[Stored data entries]

++++++++++

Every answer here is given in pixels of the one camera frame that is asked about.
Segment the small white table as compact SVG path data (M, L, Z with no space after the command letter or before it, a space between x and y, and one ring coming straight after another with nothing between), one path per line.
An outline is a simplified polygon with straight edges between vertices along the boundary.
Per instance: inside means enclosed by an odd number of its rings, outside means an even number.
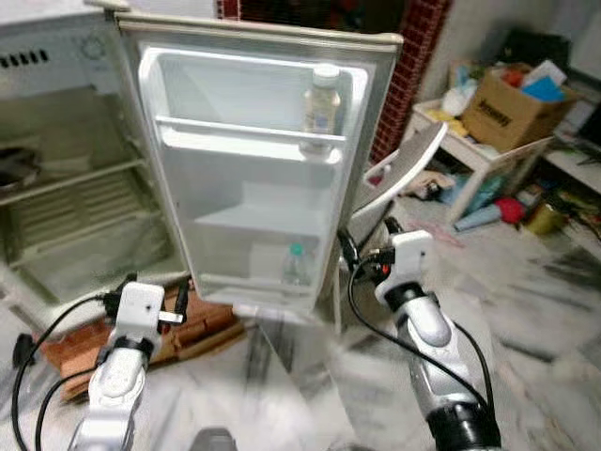
M506 177L506 184L502 186L500 193L511 192L512 189L515 189L515 186L528 175L537 159L541 158L541 154L544 153L550 142L552 142L552 137L546 137L527 146L507 151L507 153L497 153L497 151L485 150L482 145L475 145L467 137L448 132L446 137L442 138L439 149L445 150L446 153L463 163L471 171L471 175L462 186L456 188L459 193L456 194L454 202L451 203L445 214L447 225L451 226L462 218L473 198L480 192L481 186L490 177L494 175Z

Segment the blue cylinder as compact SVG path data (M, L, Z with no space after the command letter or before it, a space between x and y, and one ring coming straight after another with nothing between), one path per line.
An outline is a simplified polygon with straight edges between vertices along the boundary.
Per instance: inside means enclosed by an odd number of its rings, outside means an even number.
M485 226L498 222L502 218L502 211L498 205L481 207L479 210L464 215L458 222L454 223L455 231L467 231L478 226Z

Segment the brown printed cardboard box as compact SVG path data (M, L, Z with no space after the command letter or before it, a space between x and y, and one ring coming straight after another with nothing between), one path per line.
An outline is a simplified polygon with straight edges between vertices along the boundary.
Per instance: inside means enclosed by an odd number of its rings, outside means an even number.
M562 93L562 101L537 100L498 74L487 73L460 120L476 141L507 153L552 136L580 99L571 87L563 87Z

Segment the grey robot foot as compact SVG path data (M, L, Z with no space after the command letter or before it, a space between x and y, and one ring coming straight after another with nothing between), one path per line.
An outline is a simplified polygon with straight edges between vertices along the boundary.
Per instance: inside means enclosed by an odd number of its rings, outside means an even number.
M188 451L238 451L238 447L227 428L205 427L194 435Z

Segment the clear bottle white cap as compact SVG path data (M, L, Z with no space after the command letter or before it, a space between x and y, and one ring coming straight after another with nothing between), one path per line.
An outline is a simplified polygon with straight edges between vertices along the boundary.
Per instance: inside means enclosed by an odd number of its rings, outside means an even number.
M336 134L336 120L342 106L338 89L340 71L331 64L312 69L312 85L304 93L303 129L313 134Z

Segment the red round object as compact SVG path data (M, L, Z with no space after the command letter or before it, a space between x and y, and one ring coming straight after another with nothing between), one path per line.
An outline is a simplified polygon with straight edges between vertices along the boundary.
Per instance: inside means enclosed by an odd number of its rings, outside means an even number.
M524 203L513 197L499 198L494 202L494 206L498 207L500 220L508 225L519 224L527 213Z

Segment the red brick pillar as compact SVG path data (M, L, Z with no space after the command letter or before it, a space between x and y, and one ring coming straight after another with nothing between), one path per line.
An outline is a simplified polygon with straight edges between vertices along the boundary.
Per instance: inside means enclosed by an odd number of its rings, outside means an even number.
M455 0L364 0L365 33L395 33L404 40L379 115L372 162L379 162L402 142L409 108L424 84L426 69L454 3Z

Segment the grey small fridge body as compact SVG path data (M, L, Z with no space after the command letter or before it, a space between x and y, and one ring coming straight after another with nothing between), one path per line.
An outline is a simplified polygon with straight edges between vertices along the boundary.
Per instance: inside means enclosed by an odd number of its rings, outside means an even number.
M185 272L158 190L116 14L137 0L0 0L0 202L133 167L158 211L46 253L0 243L0 312L42 328L129 273Z

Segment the yellow pot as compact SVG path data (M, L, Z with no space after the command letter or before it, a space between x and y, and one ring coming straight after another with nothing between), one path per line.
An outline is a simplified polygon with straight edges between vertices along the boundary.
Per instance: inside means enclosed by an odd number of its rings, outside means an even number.
M528 216L525 227L533 235L545 237L562 231L566 222L567 215L562 207L542 203Z

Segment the grey fridge door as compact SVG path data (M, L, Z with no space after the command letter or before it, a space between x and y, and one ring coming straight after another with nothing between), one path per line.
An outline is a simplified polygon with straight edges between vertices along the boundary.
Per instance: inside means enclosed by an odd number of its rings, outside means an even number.
M403 40L119 12L164 211L199 297L310 312L336 262ZM336 134L303 129L312 69L340 71ZM282 282L288 245L312 284Z

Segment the black bag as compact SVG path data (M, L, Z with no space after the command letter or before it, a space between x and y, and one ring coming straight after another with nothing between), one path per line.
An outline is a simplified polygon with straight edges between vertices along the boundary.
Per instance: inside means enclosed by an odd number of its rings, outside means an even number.
M537 66L550 60L559 69L566 71L570 65L571 49L571 39L563 36L511 29L502 40L495 60L498 63L523 63L529 66Z

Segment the clear bottle green cap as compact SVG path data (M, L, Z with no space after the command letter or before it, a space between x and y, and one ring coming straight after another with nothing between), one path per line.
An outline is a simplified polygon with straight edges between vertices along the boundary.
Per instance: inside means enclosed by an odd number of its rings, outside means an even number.
M282 269L282 282L289 287L309 287L312 284L309 253L303 244L288 245Z

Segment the red brick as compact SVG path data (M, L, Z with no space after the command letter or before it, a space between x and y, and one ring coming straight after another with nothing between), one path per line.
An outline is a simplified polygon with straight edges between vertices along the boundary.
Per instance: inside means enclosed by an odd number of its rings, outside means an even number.
M244 334L231 305L197 301L189 305L186 322L173 328L168 343L177 360L185 361L231 347Z
M83 326L74 328L67 334L43 344L43 356L57 370L68 377L77 372L94 368L103 345L106 345L113 330L102 319L95 319Z

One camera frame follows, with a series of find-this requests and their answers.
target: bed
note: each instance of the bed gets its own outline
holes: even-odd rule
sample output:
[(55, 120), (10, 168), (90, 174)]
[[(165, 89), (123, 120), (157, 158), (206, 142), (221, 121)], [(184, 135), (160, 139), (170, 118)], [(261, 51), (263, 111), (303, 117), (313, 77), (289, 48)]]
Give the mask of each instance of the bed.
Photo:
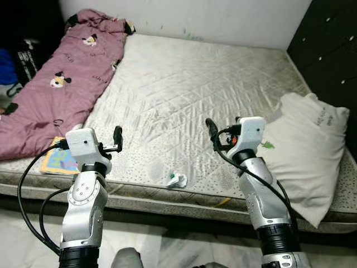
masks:
[[(211, 117), (220, 128), (238, 115), (269, 118), (288, 92), (305, 95), (309, 89), (283, 51), (139, 34), (127, 38), (124, 59), (85, 123), (104, 144), (112, 143), (116, 125), (123, 127), (123, 151), (113, 154), (107, 177), (107, 206), (249, 224), (238, 177), (213, 152), (204, 120)], [(30, 161), (0, 162), (0, 194), (16, 195)], [(39, 165), (25, 181), (23, 197), (45, 199), (71, 185), (69, 177), (40, 174)], [(165, 187), (174, 171), (186, 174), (186, 188)], [(298, 219), (299, 228), (357, 230), (355, 178), (357, 167), (346, 149), (325, 219), (318, 229)]]

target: pillowcase
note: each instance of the pillowcase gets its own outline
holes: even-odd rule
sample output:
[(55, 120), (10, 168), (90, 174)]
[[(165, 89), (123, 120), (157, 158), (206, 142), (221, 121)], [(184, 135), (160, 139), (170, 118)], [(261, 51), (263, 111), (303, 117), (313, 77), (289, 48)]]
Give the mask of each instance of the pillowcase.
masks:
[(258, 147), (291, 206), (315, 228), (334, 197), (348, 116), (347, 108), (319, 101), (313, 93), (285, 94)]

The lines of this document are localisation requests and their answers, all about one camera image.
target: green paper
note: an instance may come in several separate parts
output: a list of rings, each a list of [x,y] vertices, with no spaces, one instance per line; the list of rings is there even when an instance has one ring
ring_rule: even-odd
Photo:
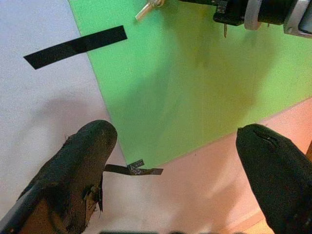
[[[177,0],[136,22],[145,3],[70,1],[82,36],[127,33],[88,53],[127,164],[157,167],[311,96],[312,40],[265,24],[225,39],[214,7]]]

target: green sheet
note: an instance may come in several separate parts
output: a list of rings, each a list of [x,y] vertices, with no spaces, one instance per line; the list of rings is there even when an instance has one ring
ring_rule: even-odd
[[[265,24],[225,39],[214,7],[177,0],[138,23],[145,3],[70,1],[83,36],[125,27],[88,55],[128,164],[159,166],[312,94],[312,40]]]

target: black tape
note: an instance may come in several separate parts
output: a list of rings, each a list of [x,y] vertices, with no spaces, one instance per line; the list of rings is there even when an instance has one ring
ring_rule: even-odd
[[[118,165],[106,164],[104,171],[115,172],[118,174],[128,175],[128,176],[144,176],[144,175],[161,175],[163,169],[153,168],[153,169],[129,169],[129,167],[123,167]]]
[[[33,68],[38,69],[53,62],[126,39],[127,35],[123,26],[118,26],[37,51],[24,58]]]

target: black strap
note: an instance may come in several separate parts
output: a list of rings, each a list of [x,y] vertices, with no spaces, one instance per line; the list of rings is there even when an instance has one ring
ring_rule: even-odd
[[[104,171],[129,176],[144,176],[144,175],[161,175],[163,169],[161,168],[140,169],[131,166],[123,167],[119,165],[106,164]]]

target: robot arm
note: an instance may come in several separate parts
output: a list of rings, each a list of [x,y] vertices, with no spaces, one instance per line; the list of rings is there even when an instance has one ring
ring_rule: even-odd
[[[257,30],[261,23],[284,26],[284,33],[312,38],[310,0],[181,0],[216,6],[214,21]]]

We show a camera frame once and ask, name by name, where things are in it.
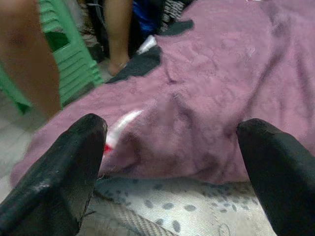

++++++++++

▶ REQUIREMENT:
In the records above, how many lines include "pillowcase"? Reply only with the number.

▶ ANSWER SECTION:
3